For the scientists, these changes in the patients' brain vessels were the crucial clue that the protein plaques – just like the prions – might also have been transmitted via contaminated medical devices.
The proteins also accumulated in the brains of mice
There was only one way to find out. They re-examined the hormone preparations administered at the time, which have been lifted until now. And they found what they were looking for: Some of the samples contained high levels of two different Aβ variants and tau proteins, which researchers also link to the development of Alzheimer's disease. To find out whether the proteins might actually have been responsible for the changes in the brains of the deceased, Collinge and colleagues injected the proteins directly into the brains of mice.

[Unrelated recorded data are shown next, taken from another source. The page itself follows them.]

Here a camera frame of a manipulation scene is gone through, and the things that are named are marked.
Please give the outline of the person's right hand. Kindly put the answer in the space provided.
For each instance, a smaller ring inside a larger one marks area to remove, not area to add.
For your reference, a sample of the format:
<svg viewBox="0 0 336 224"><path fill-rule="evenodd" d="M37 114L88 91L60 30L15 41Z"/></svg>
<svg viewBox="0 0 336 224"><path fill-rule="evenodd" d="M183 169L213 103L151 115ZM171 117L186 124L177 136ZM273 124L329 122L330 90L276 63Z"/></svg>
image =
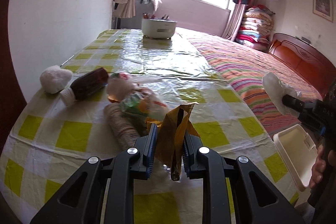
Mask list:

In the brains of those animals that had received hormone preparations, the researchers found Aβ deposits after a few months, and mainly in the vessels. But not in the mice that had not been given hormones. "This shows that the hormone batches of that time contained Aβ-proteins capable of accumulating into plaques in mice,", write the researchers. They do not rule out the possibility that the misfolded proteins could also be transmitted to humans in isolated cases via contaminated medical devices.
No evidence of transmissibility of Alzheimer
Does this mean that Alzheimer's disease can also be transmitted from person to person – for example, through contaminated surgical instruments?? "This is exactly the conclusion that would be completely wrong", says Frank Heppner, director of the Institute for Neuropathology at the Charite in Berlin. Basically, the researchers would have only shown that the vascular disease CAA is transmissible in mice. Alzheimer's disease is not only characterized by the amyloid plaques found, but also by the accumulation of tau proteins in the brain and the development of dementia. "Neither was the case in the patients who died at the time, just as the researchers have now found in the mice."
In addition, genetically modified animals were used in the experiment, which react particularly sensitively to the modified proteins and attract them "like a magnet" attract. It's different in normal mice, which is another reason why the experiment is unlikely to be transferable to humans, says Heppner.
Furthermore, the researchers also write, there is no evidence from population studies that Alzheimer's is transmissible, for example through blood transfusions. They also found no increased incidence of the disease in relatives or staff who had cared for Alzheimer's patients.